> Exercise directions:
Line by line, transcribe the data below exactly and pass over the images.

(Beginning of Information shown)

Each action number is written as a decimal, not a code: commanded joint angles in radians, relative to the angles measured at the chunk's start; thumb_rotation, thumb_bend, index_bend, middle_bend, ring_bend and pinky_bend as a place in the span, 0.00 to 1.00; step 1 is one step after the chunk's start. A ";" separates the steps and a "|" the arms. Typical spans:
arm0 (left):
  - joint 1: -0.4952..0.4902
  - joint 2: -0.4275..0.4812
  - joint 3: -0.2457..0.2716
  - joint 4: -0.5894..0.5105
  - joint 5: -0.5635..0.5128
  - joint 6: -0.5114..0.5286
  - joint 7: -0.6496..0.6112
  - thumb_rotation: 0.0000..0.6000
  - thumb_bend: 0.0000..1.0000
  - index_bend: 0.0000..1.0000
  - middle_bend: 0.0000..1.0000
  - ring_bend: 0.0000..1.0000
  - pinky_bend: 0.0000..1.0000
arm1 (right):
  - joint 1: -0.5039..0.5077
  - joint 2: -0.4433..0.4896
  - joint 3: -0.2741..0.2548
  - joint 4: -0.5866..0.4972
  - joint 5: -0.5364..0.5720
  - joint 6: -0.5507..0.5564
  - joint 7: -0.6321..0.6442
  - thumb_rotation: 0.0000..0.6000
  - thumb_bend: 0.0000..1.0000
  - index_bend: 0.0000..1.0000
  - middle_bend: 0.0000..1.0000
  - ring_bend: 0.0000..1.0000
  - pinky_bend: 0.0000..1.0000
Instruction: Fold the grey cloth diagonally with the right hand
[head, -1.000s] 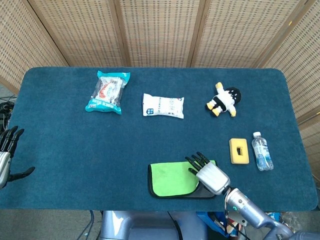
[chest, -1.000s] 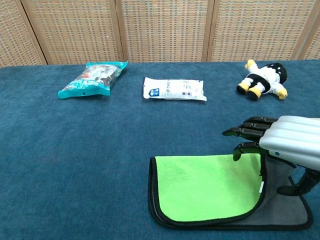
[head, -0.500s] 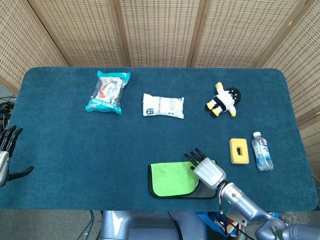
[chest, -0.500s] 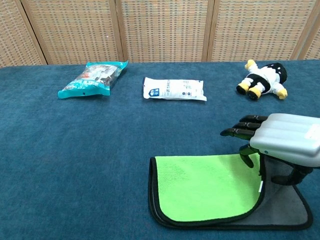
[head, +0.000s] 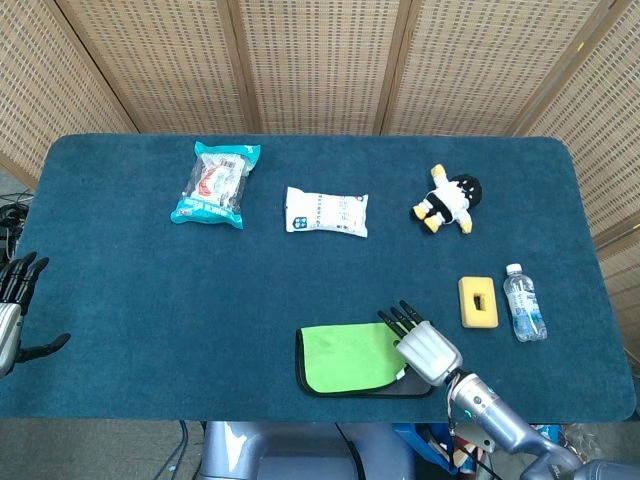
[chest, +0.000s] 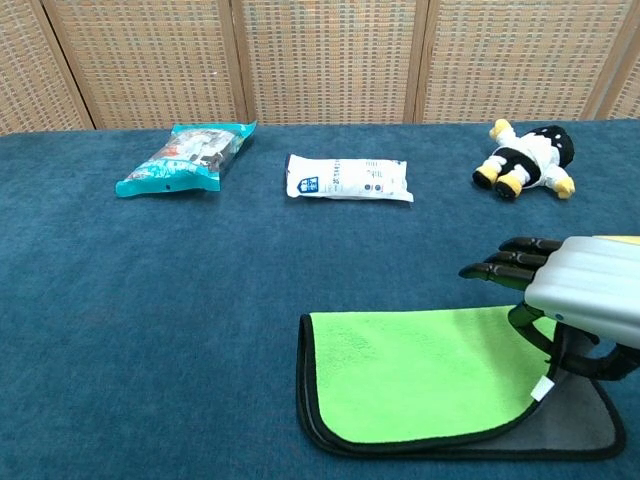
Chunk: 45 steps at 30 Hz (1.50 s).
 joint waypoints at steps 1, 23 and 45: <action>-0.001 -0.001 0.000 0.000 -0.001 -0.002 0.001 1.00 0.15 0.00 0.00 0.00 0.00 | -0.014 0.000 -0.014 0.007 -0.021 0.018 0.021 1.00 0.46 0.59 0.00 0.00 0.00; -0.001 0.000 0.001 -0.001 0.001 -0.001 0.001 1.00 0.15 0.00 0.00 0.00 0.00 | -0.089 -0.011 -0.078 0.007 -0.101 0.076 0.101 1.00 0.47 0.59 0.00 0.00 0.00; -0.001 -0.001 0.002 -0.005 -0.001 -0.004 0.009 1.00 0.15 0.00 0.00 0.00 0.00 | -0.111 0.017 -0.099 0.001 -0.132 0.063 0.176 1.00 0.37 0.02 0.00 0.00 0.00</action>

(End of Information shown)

> Output of the task:
Each action number is written as a decimal, not a code: commanded joint angles in radians, relative to the angles measured at the chunk's start; thumb_rotation, thumb_bend, index_bend, middle_bend, ring_bend and pinky_bend as a place in the span, 0.00 to 1.00; step 1 is one step after the chunk's start. A ";" separates the steps and a "|" the arms. Typical spans:
arm0 (left):
  - joint 1: -0.4952..0.4902
  - joint 2: -0.4275..0.4812
  - joint 3: -0.2457..0.2716
  - joint 4: -0.5894..0.5105
  - joint 5: -0.5635..0.5128
  - joint 6: -0.5114..0.5286
  - joint 7: -0.6496..0.6112
  - thumb_rotation: 0.0000..0.6000
  - thumb_bend: 0.0000..1.0000
  - index_bend: 0.0000..1.0000
  - middle_bend: 0.0000..1.0000
  - ring_bend: 0.0000..1.0000
  - pinky_bend: 0.0000..1.0000
arm1 (right):
  - joint 1: -0.5039..0.5077
  - joint 2: -0.4433..0.4896
  - joint 3: -0.2741..0.2548
  - joint 4: -0.5866..0.4972
  - joint 5: -0.5364..0.5720
  - joint 6: -0.5507..0.5564
  - joint 7: -0.6321..0.6442
  - thumb_rotation: 0.0000..0.6000
  - thumb_bend: 0.0000..1.0000
  - index_bend: 0.0000..1.0000
  - middle_bend: 0.0000..1.0000
  - ring_bend: 0.0000..1.0000
  - pinky_bend: 0.0000..1.0000
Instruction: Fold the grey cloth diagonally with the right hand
[head, -1.000s] 
[chest, -1.000s] 
[head, -0.500s] 
[chest, -0.500s] 
[head, +0.000s] 
[chest, +0.000s] 
Chunk: 45 steps at 30 Hz (1.50 s).
 joint waypoints at steps 1, 23 and 45: <action>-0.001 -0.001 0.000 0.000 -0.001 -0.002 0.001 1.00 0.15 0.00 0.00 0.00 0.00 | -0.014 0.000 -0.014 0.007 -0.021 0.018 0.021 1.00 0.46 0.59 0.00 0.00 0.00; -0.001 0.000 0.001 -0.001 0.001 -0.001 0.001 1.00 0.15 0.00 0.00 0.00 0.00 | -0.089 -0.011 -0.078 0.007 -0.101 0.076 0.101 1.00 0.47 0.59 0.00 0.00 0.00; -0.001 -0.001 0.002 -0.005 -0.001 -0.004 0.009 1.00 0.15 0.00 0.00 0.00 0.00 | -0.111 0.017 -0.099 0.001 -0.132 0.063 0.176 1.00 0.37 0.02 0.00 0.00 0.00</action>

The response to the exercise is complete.